*BRIEF*
In the material below, how many lines include the string "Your"? Answer with the number and nothing else.
[EXERCISE MATERIAL]
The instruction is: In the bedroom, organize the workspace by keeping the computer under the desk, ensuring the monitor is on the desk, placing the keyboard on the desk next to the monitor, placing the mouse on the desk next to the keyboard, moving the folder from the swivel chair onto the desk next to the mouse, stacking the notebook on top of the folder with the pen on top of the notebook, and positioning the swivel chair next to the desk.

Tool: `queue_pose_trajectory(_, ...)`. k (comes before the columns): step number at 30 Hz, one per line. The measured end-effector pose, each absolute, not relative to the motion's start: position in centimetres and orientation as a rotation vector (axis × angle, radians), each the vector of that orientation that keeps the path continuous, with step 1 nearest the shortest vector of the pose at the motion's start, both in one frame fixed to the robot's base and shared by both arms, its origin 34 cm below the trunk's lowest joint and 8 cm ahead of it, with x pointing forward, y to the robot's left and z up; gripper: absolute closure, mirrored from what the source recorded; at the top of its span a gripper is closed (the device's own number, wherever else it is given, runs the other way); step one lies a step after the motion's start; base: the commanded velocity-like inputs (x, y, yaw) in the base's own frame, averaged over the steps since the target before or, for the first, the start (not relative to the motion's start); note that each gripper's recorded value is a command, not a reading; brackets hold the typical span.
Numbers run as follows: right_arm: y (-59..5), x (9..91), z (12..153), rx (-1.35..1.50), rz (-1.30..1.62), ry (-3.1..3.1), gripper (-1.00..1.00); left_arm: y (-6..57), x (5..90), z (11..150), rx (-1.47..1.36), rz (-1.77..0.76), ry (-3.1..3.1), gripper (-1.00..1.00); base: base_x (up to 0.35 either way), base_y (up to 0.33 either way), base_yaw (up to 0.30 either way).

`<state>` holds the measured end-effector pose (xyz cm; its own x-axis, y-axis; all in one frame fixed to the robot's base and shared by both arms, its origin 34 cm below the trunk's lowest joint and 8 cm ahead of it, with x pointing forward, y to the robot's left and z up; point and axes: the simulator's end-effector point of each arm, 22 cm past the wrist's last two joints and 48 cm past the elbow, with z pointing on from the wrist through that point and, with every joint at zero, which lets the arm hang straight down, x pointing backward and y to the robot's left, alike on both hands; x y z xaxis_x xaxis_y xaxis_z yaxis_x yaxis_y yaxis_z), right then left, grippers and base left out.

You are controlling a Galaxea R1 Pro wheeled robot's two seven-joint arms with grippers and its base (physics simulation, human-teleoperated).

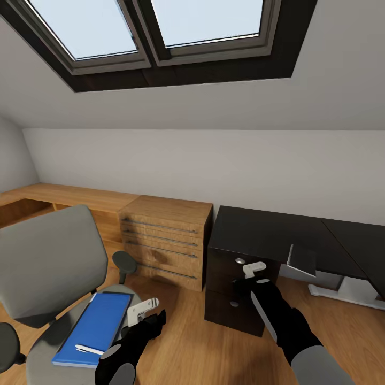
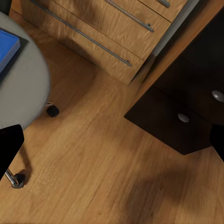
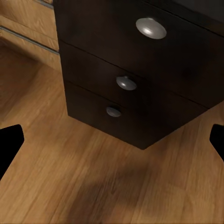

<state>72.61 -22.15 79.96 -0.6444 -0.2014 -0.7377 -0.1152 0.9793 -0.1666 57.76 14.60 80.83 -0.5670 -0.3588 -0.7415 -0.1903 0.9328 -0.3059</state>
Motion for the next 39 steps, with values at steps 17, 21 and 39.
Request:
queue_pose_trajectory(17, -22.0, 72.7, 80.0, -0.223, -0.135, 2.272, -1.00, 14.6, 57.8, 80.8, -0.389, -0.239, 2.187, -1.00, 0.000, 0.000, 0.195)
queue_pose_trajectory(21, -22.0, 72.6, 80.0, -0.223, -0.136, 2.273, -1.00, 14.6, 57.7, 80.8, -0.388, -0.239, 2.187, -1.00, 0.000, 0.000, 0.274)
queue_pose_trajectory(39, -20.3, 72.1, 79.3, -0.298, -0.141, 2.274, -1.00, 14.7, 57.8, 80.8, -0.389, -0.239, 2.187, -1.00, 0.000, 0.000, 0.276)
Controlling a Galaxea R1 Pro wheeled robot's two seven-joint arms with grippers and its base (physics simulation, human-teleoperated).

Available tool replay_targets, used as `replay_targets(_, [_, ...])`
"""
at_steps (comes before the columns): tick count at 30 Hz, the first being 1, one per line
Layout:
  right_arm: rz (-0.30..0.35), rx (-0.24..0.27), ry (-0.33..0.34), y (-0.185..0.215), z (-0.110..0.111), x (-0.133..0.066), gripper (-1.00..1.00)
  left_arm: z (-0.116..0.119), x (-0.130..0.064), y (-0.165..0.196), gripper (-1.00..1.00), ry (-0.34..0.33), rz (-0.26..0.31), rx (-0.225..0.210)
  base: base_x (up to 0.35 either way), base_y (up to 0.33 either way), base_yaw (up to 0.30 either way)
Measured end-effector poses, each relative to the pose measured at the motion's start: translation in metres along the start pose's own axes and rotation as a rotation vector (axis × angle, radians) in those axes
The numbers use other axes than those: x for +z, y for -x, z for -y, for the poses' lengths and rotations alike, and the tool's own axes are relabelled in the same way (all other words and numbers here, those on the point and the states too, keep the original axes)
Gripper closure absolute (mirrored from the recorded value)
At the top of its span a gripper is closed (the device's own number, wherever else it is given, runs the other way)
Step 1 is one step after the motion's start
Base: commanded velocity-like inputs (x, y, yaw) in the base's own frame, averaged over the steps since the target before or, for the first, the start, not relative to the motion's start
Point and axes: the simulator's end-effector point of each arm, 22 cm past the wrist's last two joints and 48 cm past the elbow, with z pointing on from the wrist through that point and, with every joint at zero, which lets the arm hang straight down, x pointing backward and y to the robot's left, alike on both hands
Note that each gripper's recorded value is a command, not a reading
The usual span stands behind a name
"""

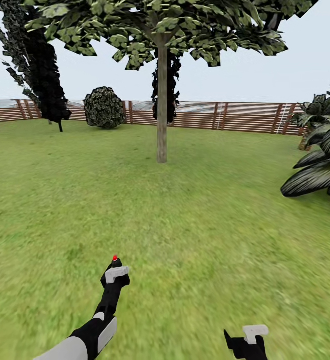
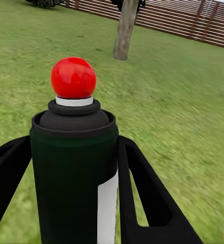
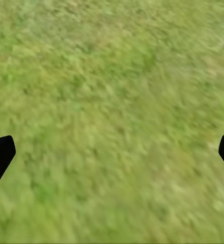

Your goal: In the garden, pick up the pesticide atomizer on the floor and spray pesticide onto both trees until each tree trunk is fully covered.

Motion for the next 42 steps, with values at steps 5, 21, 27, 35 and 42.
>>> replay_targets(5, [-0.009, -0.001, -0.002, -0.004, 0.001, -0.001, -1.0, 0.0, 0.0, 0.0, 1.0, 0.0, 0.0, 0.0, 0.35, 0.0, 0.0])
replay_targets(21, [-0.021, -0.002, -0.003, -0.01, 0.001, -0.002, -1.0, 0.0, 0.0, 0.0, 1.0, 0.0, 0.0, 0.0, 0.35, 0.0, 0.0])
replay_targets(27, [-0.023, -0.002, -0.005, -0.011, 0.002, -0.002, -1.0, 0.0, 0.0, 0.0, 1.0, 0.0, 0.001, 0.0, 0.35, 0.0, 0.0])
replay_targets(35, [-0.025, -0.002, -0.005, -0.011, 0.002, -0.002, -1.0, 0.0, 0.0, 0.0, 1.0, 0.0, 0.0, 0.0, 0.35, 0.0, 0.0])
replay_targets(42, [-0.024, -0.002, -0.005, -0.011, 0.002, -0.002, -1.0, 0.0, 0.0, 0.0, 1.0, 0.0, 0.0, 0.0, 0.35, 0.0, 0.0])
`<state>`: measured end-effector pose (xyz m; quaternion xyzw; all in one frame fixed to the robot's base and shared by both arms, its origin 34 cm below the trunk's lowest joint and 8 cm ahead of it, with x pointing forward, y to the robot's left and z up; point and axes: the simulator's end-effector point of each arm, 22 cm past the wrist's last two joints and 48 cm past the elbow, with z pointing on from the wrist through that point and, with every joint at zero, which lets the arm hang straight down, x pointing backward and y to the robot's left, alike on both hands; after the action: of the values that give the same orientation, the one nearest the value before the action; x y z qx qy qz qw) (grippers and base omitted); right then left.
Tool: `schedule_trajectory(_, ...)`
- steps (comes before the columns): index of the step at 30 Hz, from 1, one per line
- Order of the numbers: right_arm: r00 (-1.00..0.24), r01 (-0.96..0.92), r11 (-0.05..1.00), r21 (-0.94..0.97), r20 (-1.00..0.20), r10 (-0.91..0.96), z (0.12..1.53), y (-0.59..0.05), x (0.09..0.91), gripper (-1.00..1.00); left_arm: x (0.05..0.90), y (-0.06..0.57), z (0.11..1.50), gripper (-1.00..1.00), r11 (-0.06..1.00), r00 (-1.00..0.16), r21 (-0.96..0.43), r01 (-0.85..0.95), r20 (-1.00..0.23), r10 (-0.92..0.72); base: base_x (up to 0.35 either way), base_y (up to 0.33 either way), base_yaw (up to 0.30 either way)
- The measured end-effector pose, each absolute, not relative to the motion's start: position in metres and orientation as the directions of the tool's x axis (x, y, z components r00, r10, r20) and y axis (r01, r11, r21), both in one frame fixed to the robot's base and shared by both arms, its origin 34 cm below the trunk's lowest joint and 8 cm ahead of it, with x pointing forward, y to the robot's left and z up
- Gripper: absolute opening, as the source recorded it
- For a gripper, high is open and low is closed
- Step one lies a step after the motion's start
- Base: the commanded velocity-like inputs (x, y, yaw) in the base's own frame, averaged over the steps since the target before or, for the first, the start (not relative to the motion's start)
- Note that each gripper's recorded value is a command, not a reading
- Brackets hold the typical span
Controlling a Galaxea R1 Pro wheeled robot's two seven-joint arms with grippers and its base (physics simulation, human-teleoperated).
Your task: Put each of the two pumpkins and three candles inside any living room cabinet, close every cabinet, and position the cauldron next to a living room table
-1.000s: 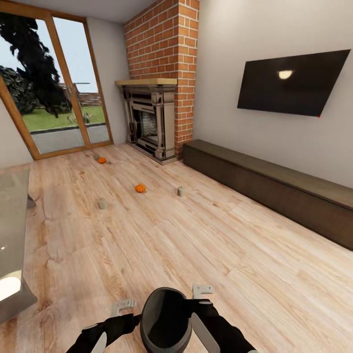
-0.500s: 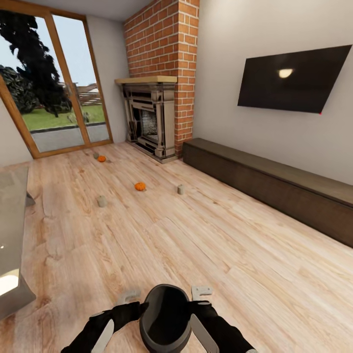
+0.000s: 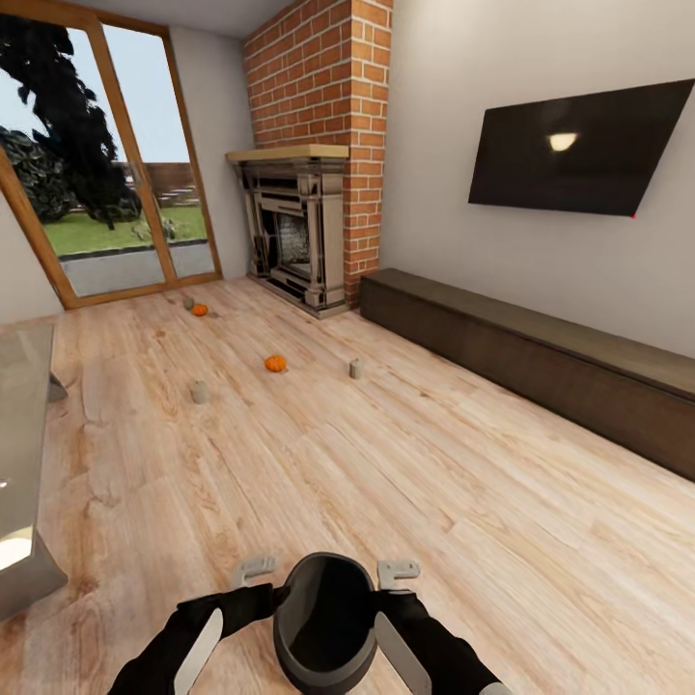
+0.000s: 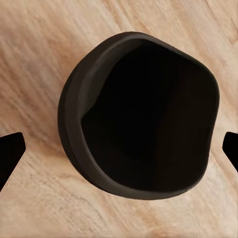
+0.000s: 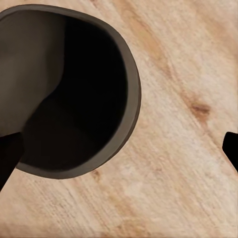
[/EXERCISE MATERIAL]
*ANSWER TO THIS TASK*
2